Across the whole listing, how many lines hold the word "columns"? Reply with the number by itself.

========================

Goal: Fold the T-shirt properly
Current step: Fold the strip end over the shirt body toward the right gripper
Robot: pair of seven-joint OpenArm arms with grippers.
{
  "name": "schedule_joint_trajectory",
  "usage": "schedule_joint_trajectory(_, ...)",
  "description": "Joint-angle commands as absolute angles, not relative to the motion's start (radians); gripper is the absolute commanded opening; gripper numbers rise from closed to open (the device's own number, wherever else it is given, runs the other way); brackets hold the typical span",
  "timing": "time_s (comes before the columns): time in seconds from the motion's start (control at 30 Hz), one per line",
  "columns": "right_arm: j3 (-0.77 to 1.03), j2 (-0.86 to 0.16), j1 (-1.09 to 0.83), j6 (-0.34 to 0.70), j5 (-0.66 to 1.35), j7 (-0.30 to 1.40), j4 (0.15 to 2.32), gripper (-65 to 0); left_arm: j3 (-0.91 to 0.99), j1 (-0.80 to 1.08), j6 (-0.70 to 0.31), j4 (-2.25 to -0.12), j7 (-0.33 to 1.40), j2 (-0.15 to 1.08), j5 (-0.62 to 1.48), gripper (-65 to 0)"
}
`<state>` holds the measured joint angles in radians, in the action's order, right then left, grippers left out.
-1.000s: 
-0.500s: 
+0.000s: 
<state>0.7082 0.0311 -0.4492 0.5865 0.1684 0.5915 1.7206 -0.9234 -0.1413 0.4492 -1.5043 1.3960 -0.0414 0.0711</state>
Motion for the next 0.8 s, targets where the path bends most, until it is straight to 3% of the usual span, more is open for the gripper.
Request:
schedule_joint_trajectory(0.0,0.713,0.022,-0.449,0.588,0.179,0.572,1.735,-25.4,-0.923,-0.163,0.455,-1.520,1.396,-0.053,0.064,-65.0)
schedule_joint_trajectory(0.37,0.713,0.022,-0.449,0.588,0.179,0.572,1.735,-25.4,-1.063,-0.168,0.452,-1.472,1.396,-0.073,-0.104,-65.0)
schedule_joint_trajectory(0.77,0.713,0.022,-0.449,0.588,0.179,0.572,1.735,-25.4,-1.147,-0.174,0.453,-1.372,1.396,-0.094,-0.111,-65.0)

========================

Exercise output:
2